# Anyone know this board link?



## Sickie Ickie (Jun 20, 2006)

Anyone already know of this place? He has a fantastic reputation, but of course I'm board ignorant.

http://simplecircuitboards.com/


----------



## Dr Morbius (Sep 21, 2004)

That site has been linked to many times here, and you are right. They have a very good reputation.


----------



## Sickie Ickie (Jun 20, 2006)

LOL Wouldn't ya know I found a site that had been brought up many times before!


----------



## Otaku (Dec 3, 2004)

This is the guy (Jeff Wheat) that I worked with to develop the $5 MP3 timer/controller into a PIC-based controller.

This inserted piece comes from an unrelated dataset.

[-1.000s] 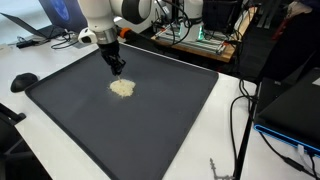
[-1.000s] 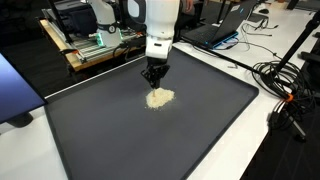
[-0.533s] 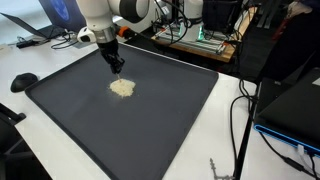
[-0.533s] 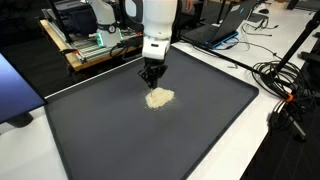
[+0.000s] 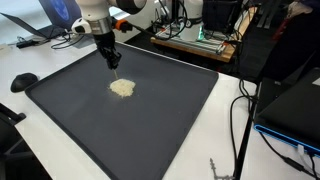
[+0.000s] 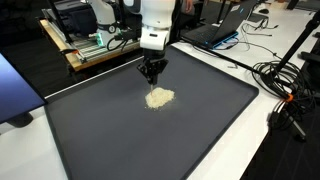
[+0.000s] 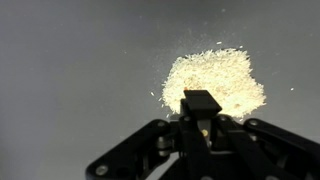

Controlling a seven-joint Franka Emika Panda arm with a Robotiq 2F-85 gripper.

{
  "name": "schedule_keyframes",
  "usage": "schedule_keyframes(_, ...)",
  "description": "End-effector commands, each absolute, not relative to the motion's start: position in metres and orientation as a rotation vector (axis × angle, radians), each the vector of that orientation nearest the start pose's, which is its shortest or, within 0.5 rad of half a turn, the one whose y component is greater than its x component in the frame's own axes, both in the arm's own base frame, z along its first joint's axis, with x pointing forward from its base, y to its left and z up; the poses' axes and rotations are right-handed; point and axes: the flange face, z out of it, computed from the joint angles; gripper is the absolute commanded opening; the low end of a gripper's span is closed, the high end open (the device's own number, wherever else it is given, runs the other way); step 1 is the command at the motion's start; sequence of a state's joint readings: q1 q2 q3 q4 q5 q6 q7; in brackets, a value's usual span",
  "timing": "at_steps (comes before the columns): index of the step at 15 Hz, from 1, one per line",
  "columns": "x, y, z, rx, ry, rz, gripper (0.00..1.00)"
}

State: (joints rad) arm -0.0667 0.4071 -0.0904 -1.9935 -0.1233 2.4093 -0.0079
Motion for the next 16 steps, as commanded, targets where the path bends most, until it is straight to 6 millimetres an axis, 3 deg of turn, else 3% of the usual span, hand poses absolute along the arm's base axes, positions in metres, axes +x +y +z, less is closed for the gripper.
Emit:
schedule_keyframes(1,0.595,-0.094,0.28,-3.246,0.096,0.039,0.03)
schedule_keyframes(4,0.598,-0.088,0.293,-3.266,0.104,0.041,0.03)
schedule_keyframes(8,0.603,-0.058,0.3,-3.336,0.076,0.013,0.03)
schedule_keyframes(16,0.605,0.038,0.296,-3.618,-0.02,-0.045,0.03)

He has 2 or 3 versions of the player for sale. He knows his stuff, and has some very useful haunt products.


----------



## Revenant (Mar 17, 2007)

Ooo... I like the RF transmitter/receivers...! Doesn't seem like a bad price, considering that they're addressable. Consider him bookmarked.


----------



## tot13 (Jul 25, 2007)

Sickie Ickie said:


> LOL Wouldn't ya know I found a site that had been brought up many times before!


Even so, thanks for posting again Ickie. I found this board a few months ago and have just about read every thread on here but I missed this link.


----------



## gadget-evilusions (Jan 26, 2007)

Jeff's boards are great, I keep at least one of all the halloween boards in stock. He does a lot of custom work too.


----------